**EXERCISE AIM**
Work through the data and report how many lines include the string "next", giving the number alone.

**DATA RECORDS**
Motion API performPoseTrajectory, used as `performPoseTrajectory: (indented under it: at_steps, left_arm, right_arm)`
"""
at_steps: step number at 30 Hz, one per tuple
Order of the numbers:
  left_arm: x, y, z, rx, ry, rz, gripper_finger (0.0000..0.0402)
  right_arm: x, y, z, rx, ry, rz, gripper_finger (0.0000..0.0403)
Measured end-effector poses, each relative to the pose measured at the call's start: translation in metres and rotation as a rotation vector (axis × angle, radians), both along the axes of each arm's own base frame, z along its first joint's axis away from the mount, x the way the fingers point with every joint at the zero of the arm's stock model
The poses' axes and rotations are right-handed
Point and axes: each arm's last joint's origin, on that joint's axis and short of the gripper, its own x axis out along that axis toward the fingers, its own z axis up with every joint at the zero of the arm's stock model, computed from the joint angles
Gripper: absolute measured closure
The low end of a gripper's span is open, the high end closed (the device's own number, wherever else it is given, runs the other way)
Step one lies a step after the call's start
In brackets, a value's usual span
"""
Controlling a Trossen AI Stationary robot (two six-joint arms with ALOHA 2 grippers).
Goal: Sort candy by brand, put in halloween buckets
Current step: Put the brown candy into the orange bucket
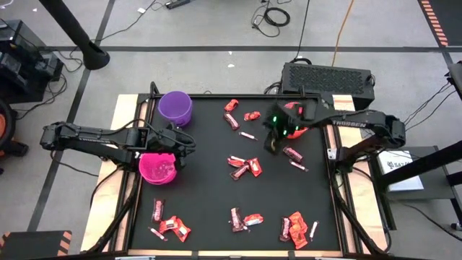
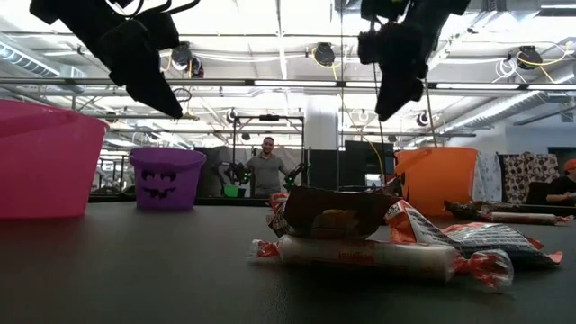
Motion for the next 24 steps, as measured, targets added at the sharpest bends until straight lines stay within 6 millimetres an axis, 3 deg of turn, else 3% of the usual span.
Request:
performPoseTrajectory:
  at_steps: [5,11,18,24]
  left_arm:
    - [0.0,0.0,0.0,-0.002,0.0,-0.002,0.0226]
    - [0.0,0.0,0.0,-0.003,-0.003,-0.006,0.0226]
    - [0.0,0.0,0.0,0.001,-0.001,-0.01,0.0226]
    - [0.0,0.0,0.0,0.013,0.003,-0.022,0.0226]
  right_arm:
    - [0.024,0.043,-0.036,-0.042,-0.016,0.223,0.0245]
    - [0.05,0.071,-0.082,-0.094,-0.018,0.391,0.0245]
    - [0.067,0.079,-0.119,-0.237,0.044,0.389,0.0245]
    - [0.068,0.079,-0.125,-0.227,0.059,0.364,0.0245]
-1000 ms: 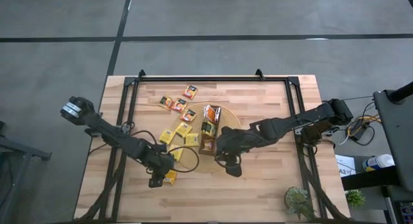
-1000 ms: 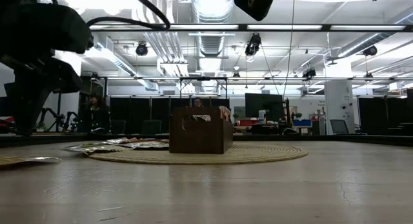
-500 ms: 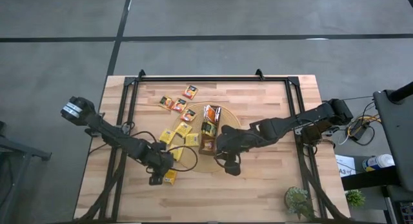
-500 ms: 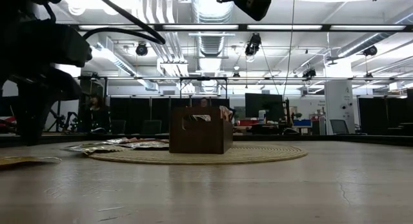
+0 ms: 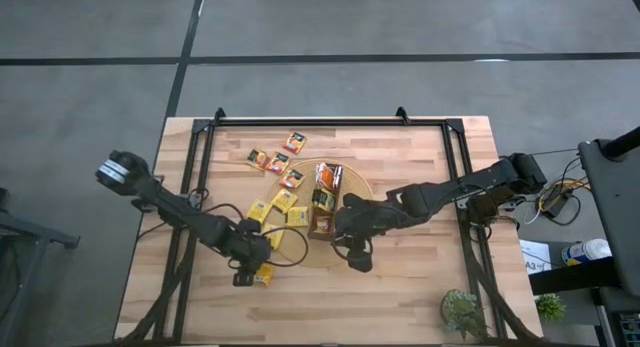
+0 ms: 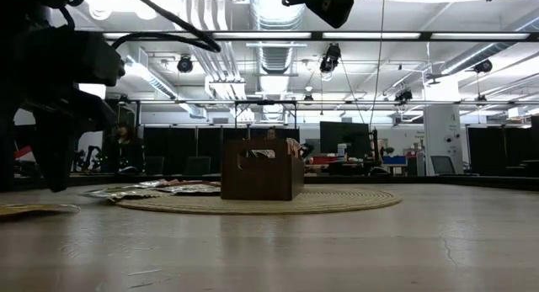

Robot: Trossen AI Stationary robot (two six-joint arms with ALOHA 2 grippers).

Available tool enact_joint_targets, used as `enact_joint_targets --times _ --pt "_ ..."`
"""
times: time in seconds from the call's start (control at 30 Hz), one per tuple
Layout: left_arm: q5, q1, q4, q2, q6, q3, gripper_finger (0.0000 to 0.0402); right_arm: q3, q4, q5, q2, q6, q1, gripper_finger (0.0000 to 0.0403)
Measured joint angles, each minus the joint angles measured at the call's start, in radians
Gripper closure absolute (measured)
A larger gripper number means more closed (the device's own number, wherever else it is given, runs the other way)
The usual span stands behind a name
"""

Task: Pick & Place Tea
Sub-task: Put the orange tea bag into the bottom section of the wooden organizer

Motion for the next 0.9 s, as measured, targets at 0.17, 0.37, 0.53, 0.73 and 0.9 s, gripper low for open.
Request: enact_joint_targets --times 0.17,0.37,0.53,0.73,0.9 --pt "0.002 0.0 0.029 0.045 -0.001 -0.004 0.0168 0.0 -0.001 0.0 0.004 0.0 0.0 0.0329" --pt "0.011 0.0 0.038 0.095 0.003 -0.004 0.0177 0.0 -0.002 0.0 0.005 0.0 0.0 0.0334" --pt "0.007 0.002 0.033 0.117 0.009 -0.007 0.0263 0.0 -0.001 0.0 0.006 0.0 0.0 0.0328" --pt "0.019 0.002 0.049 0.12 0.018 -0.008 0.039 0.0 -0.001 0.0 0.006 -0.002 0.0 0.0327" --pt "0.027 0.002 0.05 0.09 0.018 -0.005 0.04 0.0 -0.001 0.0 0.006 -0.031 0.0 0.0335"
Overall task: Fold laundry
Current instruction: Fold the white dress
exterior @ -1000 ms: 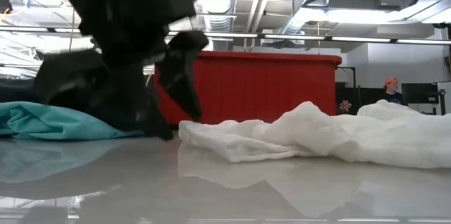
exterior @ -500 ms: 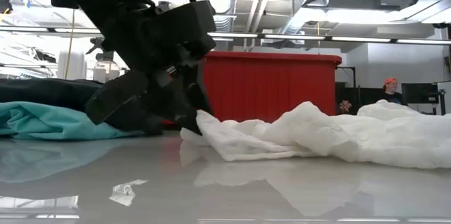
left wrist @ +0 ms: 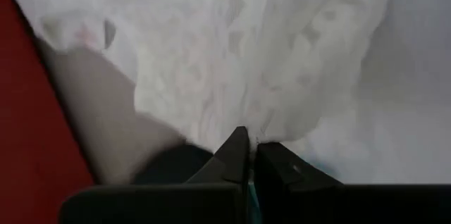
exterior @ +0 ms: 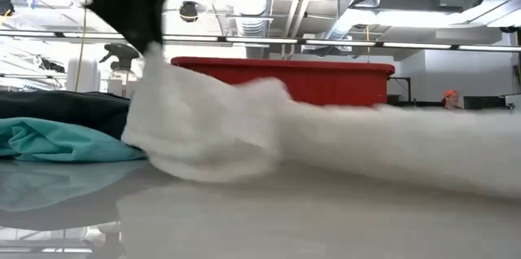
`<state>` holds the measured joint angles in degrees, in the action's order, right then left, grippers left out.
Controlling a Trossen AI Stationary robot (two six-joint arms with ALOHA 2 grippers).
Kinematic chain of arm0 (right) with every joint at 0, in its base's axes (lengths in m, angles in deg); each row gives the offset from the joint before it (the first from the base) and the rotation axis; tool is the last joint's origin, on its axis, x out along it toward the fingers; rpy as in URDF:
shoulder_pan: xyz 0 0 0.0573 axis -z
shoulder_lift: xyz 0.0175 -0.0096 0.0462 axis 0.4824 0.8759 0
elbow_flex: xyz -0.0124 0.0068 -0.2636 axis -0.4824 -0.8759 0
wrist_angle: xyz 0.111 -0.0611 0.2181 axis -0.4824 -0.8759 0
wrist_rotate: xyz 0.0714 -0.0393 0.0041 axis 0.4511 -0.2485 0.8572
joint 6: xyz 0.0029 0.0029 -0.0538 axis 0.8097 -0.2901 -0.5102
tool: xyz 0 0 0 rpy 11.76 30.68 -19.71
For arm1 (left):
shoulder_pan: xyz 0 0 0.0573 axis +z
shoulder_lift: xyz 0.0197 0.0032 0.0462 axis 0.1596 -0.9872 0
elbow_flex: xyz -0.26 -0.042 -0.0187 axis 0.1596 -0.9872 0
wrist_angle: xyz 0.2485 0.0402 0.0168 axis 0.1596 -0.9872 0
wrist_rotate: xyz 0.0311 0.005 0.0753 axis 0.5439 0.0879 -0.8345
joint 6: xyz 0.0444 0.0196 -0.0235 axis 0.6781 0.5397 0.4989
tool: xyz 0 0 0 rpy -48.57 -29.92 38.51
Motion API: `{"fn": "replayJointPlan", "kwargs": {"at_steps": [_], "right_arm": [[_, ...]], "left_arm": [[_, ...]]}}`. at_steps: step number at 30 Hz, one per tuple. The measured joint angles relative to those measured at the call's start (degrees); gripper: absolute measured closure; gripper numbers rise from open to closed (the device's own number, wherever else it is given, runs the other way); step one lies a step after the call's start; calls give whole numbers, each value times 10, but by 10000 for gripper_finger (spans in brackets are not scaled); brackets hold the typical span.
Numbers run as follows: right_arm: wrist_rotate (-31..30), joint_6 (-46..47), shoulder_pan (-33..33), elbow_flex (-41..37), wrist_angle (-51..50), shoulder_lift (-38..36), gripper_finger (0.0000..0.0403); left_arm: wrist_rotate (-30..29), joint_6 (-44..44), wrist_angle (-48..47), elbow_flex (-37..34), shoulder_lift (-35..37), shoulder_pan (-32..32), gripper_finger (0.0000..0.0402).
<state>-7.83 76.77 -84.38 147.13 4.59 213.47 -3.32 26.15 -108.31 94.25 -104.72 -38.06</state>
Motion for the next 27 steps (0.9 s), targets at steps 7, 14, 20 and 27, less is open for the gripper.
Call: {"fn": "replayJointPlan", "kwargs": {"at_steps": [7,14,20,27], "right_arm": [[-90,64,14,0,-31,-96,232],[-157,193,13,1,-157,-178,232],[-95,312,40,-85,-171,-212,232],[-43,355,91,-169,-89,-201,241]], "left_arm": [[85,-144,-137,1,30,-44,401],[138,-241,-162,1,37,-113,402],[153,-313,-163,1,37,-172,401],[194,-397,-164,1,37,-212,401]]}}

**EXPECTED ANSWER**
3